Beneath this instruction is a listing; write out exactly the line that contains "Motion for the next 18" and each line after it to the last.
**********
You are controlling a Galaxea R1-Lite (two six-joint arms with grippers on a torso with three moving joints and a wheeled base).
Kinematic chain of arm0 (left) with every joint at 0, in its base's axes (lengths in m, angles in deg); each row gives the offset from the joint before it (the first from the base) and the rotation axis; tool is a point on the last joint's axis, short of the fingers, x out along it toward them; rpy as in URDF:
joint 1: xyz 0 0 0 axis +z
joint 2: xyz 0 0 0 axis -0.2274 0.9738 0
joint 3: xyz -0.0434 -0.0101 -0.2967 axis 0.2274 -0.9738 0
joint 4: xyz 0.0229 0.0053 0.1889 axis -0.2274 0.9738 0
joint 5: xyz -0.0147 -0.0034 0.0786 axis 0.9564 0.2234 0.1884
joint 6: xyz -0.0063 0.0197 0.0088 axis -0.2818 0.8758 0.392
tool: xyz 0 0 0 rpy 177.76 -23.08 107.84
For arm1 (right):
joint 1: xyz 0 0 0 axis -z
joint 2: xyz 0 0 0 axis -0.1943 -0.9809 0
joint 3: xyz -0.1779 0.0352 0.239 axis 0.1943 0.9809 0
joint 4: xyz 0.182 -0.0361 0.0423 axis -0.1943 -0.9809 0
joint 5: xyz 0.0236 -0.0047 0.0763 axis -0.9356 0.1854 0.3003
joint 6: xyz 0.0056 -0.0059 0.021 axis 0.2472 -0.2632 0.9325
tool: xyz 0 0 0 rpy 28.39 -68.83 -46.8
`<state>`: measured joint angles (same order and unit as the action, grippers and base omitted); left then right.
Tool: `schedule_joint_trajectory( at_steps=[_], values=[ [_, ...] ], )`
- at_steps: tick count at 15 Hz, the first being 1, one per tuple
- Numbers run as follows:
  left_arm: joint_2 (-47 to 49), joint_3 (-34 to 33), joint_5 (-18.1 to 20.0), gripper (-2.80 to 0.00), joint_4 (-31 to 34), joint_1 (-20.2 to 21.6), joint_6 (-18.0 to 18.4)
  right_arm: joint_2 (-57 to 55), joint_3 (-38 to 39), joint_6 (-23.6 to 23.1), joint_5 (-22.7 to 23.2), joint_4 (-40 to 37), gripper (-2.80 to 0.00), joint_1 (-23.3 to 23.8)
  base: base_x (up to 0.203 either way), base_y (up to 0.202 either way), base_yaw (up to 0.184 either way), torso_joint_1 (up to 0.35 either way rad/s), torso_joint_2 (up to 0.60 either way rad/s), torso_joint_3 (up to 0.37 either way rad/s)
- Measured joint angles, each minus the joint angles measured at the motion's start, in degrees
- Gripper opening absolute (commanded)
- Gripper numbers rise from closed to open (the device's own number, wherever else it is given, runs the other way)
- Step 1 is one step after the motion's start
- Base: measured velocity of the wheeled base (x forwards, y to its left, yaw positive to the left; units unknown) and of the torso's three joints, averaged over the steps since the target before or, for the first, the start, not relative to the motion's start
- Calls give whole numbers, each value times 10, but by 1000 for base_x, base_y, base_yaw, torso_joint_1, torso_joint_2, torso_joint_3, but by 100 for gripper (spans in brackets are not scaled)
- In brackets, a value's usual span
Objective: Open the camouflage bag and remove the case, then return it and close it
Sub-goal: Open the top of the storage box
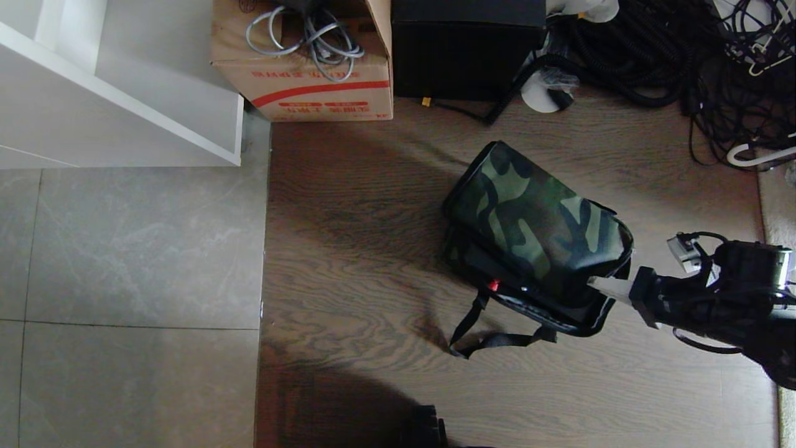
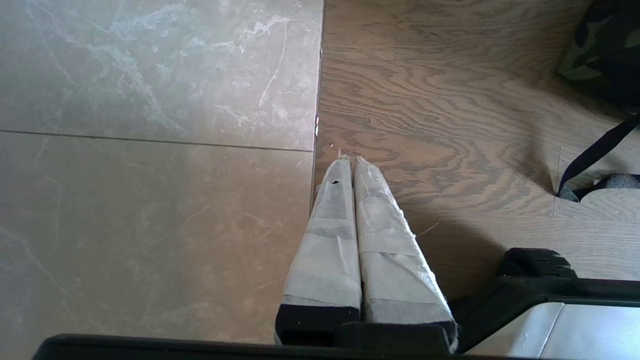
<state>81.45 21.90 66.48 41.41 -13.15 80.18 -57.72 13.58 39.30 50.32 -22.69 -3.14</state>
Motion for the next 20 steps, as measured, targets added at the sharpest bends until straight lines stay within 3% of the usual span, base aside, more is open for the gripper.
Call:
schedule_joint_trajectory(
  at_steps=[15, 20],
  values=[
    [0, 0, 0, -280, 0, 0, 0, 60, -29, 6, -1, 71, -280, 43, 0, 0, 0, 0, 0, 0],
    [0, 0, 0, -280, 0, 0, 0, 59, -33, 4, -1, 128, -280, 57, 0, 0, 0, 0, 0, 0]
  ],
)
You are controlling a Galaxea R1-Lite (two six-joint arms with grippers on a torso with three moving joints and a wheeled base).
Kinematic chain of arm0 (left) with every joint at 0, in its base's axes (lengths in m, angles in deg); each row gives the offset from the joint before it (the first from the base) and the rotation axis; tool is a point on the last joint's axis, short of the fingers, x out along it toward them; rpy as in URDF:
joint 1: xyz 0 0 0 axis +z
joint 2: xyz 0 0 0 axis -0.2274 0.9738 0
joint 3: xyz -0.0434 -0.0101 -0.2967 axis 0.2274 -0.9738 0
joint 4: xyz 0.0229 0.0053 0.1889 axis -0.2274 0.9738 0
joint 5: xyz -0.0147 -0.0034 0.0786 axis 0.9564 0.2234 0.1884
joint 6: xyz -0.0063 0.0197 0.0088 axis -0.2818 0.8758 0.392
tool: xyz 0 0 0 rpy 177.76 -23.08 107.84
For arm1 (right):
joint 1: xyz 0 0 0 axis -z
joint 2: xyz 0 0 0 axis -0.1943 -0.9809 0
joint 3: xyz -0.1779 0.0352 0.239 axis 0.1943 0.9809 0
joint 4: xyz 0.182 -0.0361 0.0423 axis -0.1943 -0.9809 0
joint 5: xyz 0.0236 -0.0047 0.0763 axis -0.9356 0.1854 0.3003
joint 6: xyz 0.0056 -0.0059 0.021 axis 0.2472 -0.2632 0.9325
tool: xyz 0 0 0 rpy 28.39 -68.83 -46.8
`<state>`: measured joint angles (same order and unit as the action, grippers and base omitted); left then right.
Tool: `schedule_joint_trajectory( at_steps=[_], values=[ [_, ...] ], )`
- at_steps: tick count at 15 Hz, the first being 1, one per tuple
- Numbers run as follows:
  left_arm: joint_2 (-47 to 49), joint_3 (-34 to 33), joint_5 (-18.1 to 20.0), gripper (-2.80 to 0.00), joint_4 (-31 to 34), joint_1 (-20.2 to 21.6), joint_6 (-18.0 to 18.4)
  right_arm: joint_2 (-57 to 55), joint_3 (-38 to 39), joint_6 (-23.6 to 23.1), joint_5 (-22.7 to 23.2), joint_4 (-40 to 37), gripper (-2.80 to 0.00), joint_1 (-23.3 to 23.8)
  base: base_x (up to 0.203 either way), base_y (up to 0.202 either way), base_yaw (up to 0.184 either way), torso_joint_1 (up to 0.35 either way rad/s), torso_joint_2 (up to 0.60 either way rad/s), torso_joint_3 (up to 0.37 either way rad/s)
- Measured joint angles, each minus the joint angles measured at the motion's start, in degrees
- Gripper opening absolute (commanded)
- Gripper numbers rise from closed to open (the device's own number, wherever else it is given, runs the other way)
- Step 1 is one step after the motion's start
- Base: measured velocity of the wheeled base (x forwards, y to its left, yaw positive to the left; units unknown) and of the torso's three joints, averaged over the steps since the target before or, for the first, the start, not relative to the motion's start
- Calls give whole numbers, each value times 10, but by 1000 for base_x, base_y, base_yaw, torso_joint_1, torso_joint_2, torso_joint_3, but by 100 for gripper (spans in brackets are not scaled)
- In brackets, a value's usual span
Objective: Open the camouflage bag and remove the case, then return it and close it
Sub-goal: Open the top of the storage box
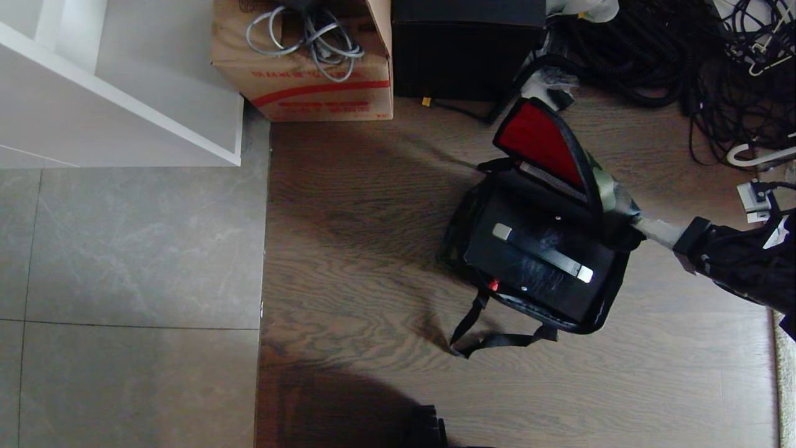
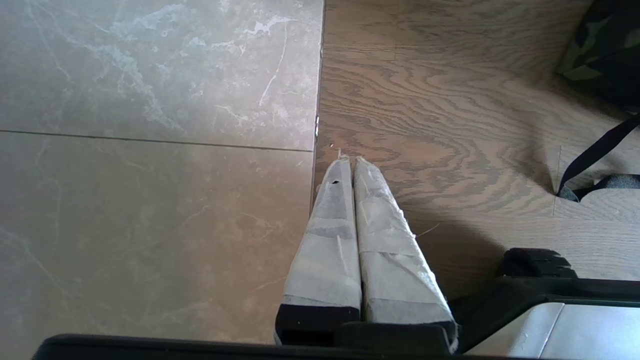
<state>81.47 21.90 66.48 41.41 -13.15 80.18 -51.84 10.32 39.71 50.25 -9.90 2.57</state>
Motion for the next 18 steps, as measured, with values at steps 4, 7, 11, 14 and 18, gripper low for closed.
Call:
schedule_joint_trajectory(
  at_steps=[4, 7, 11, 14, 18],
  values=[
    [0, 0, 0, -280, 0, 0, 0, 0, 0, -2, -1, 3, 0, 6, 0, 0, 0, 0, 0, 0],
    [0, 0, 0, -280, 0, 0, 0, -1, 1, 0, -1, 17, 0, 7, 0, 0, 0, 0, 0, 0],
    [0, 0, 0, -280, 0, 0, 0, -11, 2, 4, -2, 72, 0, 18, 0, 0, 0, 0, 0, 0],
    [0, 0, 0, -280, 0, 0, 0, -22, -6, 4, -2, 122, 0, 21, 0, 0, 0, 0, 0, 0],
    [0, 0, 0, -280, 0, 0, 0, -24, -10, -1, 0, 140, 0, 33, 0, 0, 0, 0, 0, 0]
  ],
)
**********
§ **ANSWER SPACE**
Motion for the next 18 steps, as measured, with values at steps 4, 7, 11, 14 and 18, gripper low for closed.
Call:
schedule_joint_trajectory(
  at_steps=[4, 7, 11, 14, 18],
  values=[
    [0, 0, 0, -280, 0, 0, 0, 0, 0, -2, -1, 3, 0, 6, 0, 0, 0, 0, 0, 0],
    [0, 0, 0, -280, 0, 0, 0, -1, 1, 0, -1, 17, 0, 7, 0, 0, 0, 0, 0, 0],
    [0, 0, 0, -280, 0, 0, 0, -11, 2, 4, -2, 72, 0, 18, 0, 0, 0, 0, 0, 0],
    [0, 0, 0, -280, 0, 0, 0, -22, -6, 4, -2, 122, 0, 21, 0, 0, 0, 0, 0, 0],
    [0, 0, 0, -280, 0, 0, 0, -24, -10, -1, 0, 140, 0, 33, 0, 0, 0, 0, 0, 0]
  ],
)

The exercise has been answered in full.